## Given information
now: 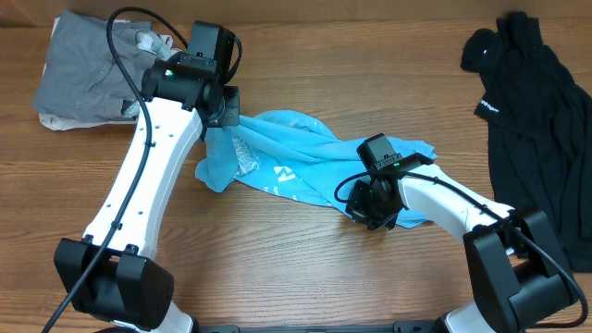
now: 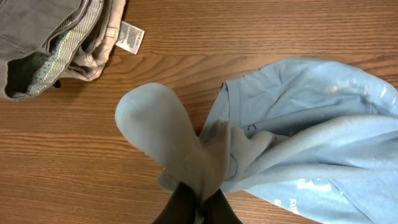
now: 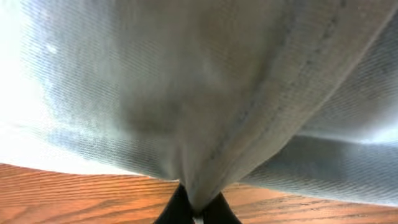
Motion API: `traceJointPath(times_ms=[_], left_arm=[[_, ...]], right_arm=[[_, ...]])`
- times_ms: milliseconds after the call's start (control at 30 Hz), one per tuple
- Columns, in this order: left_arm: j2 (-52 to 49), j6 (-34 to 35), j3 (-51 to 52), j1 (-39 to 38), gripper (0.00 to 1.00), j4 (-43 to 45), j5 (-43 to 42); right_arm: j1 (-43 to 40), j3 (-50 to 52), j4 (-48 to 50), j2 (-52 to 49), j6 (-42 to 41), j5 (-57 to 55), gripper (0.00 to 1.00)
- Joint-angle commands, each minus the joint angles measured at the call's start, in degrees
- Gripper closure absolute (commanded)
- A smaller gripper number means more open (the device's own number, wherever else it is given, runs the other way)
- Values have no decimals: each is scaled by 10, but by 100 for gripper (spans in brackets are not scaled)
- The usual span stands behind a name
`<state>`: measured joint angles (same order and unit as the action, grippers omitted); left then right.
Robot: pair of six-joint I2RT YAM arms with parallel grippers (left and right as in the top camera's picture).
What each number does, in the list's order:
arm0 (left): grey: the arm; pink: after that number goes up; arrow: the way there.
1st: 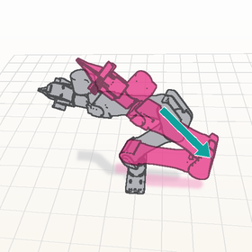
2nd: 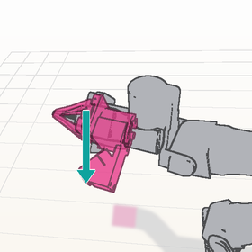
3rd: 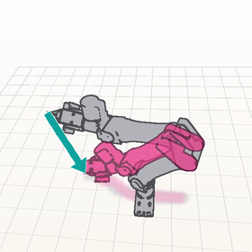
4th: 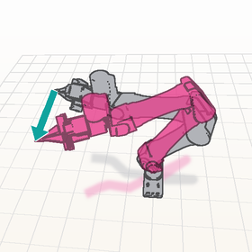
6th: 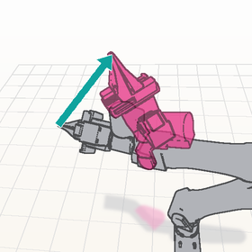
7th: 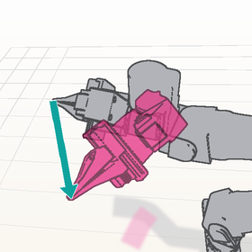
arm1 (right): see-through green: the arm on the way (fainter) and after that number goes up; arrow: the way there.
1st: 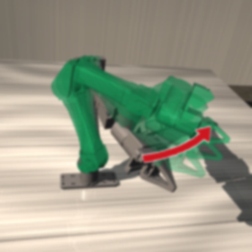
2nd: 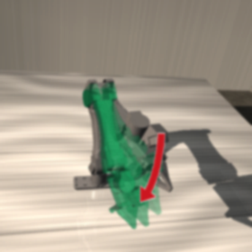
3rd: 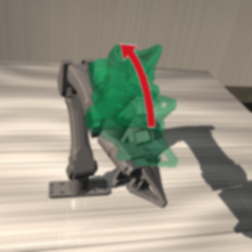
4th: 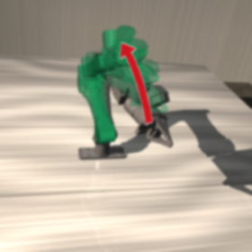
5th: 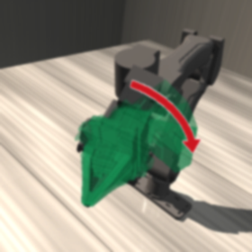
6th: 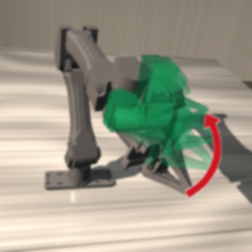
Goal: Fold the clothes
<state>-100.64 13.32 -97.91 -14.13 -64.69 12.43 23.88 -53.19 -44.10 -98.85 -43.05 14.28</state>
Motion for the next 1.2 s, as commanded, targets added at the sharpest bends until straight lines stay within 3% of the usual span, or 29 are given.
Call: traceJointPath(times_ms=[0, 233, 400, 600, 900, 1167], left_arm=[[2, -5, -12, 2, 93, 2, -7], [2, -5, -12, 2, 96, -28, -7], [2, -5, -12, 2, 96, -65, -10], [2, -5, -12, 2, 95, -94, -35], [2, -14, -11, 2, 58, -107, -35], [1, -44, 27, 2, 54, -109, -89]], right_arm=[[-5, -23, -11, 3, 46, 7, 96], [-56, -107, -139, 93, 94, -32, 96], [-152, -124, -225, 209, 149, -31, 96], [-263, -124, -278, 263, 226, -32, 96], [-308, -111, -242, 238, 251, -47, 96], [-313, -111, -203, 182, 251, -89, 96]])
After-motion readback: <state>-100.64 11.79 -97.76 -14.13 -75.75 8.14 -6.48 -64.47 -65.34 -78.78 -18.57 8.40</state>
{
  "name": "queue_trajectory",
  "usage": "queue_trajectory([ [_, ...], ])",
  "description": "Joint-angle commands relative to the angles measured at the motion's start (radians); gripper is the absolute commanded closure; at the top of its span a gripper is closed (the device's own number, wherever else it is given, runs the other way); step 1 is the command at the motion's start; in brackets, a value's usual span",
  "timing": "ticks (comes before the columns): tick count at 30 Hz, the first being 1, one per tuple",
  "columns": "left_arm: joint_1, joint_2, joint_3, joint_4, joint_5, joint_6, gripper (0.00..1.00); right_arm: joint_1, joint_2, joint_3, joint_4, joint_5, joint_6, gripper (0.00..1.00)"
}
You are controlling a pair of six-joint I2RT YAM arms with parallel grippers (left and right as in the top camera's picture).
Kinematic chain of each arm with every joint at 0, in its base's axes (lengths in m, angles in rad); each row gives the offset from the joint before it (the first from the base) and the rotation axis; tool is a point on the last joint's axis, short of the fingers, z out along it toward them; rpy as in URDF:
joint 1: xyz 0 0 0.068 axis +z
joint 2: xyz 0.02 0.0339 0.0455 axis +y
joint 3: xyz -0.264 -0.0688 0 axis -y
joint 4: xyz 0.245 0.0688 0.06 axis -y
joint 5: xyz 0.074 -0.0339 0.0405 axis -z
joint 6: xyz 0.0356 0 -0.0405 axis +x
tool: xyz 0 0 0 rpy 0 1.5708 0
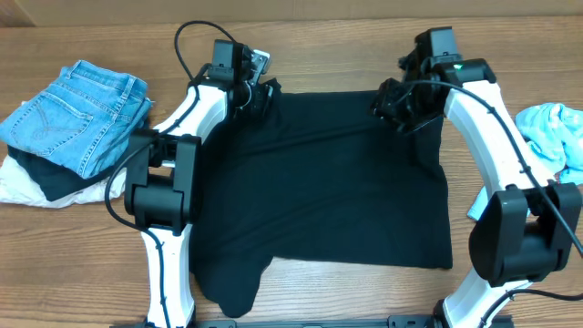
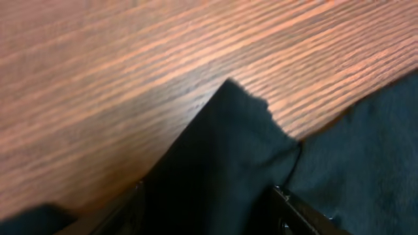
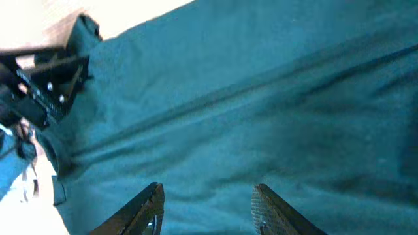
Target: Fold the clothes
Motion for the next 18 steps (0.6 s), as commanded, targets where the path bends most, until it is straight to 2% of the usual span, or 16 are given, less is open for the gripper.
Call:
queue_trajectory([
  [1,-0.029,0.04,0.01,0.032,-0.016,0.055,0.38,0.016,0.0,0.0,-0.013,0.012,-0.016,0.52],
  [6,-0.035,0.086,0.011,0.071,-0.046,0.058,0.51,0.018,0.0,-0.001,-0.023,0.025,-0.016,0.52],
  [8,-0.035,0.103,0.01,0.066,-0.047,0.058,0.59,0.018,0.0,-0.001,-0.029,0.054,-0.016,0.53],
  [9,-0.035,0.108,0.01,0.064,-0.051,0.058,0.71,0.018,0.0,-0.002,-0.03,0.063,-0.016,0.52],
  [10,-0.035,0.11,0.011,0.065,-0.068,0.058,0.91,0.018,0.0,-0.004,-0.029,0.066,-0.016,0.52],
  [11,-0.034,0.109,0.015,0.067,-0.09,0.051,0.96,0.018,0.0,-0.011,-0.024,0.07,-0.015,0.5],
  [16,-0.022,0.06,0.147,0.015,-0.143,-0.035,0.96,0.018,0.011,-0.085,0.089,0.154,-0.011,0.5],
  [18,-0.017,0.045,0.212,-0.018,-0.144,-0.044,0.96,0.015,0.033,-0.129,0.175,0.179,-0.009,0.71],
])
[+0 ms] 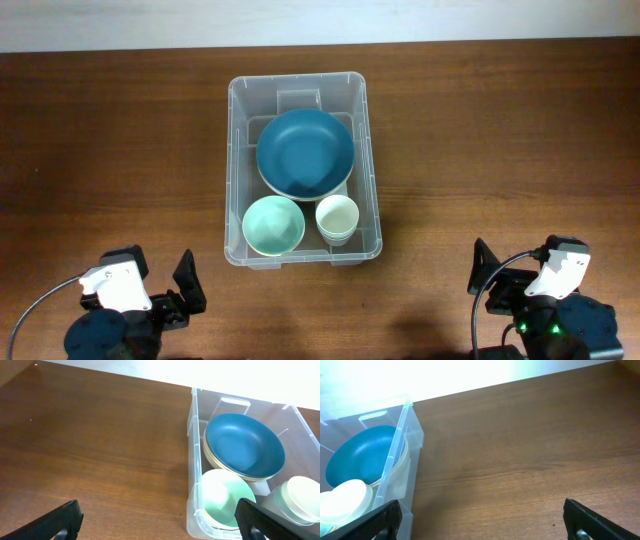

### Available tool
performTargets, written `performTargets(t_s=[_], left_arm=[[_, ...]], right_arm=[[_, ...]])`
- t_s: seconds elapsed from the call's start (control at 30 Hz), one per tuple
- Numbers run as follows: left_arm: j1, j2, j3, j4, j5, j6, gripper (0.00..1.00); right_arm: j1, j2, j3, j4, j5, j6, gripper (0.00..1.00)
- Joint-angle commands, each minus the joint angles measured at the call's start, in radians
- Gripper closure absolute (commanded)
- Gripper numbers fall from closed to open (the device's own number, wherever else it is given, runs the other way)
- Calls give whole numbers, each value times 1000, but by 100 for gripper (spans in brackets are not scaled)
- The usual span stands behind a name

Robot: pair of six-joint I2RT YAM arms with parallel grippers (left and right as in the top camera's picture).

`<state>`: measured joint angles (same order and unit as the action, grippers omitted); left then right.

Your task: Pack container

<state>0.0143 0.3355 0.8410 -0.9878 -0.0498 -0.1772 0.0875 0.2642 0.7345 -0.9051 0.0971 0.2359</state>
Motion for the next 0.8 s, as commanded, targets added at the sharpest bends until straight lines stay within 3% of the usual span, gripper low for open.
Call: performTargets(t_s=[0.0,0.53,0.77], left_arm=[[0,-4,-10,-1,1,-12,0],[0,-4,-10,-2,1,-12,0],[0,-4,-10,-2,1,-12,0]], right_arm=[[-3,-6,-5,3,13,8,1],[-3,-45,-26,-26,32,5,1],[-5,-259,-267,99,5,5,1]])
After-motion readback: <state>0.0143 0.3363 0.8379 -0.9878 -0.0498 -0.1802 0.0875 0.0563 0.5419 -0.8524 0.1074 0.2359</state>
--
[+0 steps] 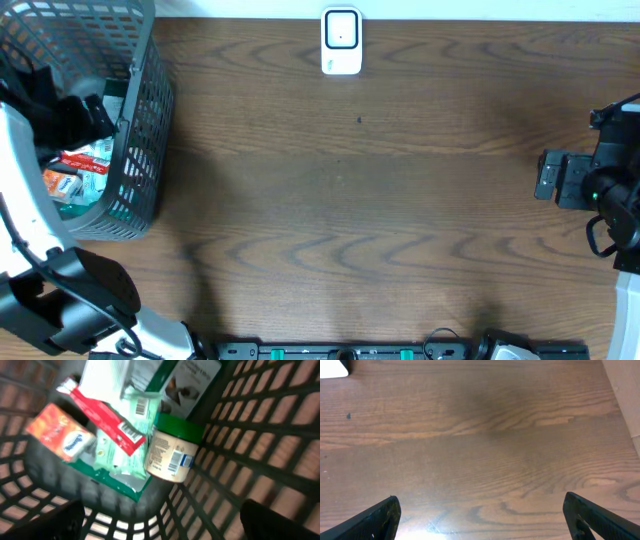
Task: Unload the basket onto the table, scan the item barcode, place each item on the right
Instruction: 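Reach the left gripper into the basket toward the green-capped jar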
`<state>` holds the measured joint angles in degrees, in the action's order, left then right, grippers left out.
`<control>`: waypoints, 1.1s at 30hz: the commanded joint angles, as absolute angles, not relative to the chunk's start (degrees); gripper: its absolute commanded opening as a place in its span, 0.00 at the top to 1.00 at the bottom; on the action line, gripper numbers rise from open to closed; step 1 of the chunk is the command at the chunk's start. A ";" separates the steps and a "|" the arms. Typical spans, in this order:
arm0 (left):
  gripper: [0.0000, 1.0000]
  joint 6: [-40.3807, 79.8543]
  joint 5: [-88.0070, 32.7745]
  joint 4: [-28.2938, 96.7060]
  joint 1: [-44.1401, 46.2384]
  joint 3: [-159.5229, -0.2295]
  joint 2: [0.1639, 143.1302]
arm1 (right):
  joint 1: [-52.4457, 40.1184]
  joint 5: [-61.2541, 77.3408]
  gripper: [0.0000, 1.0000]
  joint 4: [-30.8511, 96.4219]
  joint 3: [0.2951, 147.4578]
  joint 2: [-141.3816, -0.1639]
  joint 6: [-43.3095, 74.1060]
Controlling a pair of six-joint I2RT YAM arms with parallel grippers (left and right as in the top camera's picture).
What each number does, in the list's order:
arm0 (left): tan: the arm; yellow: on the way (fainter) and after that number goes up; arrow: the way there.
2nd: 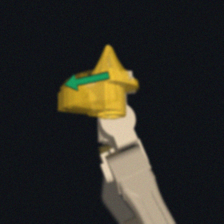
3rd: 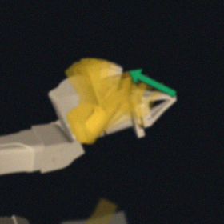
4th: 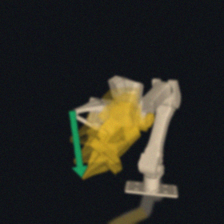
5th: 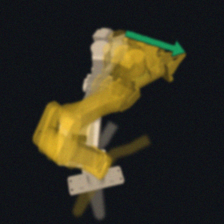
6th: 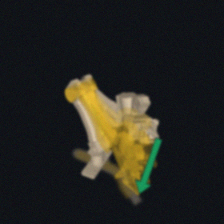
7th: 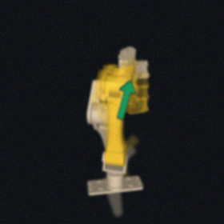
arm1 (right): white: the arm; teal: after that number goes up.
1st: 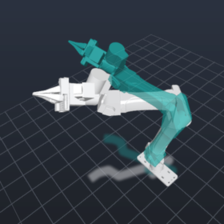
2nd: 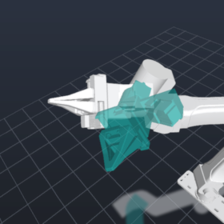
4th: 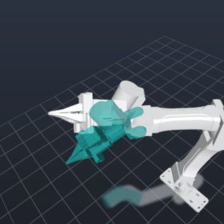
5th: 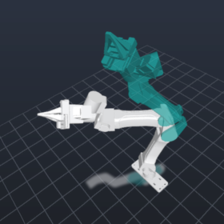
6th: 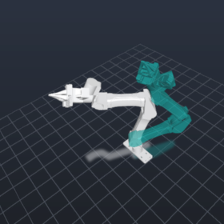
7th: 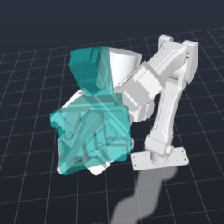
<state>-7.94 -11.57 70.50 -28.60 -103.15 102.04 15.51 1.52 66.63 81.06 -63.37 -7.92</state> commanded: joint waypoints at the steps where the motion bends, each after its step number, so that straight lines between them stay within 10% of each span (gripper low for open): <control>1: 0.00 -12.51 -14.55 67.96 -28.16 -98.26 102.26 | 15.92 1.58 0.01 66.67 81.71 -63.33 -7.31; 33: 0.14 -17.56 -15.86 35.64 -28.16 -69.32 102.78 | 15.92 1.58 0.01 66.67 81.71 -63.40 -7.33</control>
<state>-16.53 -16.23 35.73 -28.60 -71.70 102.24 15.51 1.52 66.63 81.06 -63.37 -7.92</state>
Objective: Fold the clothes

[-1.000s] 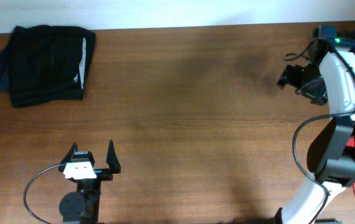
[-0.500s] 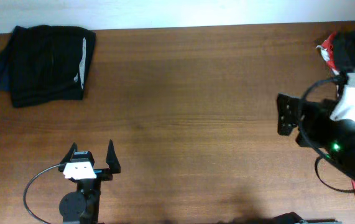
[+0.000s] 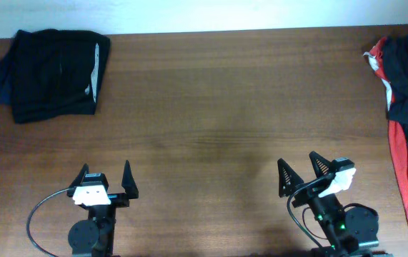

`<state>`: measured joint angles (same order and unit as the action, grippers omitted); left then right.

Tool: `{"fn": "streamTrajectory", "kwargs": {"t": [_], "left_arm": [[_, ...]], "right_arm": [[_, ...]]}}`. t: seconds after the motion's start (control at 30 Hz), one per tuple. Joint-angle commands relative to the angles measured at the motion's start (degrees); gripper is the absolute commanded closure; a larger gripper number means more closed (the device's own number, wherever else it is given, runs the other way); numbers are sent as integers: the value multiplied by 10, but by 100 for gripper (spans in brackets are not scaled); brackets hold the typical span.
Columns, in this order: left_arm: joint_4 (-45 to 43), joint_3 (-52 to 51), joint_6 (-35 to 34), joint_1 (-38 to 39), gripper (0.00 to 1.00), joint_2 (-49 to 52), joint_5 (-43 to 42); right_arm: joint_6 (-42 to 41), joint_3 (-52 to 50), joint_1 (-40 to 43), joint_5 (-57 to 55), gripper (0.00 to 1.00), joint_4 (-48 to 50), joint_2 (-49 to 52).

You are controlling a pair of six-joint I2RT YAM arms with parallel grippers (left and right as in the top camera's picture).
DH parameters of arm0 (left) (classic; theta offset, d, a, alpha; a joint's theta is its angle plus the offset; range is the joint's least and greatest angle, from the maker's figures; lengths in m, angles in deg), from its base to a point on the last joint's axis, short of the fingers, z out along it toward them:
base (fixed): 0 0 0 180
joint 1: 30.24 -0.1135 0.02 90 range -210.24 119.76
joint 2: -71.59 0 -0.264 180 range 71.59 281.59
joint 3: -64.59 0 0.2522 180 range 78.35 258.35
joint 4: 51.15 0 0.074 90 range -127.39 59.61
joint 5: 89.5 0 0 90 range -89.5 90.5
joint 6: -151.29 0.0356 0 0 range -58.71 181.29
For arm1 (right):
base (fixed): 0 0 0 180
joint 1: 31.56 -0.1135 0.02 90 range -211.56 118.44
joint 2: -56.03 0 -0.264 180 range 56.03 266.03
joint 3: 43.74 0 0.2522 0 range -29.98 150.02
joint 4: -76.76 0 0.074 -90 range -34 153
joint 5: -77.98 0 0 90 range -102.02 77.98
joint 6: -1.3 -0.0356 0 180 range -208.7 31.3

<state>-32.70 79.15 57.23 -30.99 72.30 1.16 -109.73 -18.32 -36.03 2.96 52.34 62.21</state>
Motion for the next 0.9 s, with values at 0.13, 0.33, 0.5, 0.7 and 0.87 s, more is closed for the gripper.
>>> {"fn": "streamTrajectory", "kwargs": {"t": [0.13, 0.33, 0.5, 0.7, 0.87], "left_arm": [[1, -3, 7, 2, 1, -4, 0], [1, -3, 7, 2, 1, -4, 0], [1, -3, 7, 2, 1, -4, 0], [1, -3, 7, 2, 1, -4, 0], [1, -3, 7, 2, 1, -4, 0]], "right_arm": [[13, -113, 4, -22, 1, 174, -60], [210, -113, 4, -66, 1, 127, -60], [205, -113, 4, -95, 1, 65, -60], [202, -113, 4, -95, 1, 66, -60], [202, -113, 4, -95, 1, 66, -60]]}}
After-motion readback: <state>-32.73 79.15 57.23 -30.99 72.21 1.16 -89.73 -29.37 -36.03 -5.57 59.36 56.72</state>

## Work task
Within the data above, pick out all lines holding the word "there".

## Your response
arm0 (left): grey: the arm; pink: after that number goes up; arrow: the way there.
arm1 (right): see-through green: the arm on the way (fainter) and after that number goes up; arrow: the way there.
arm0 (left): tan: the arm; yellow: on the way (fainter) and after that number goes up; arrow: the way there.

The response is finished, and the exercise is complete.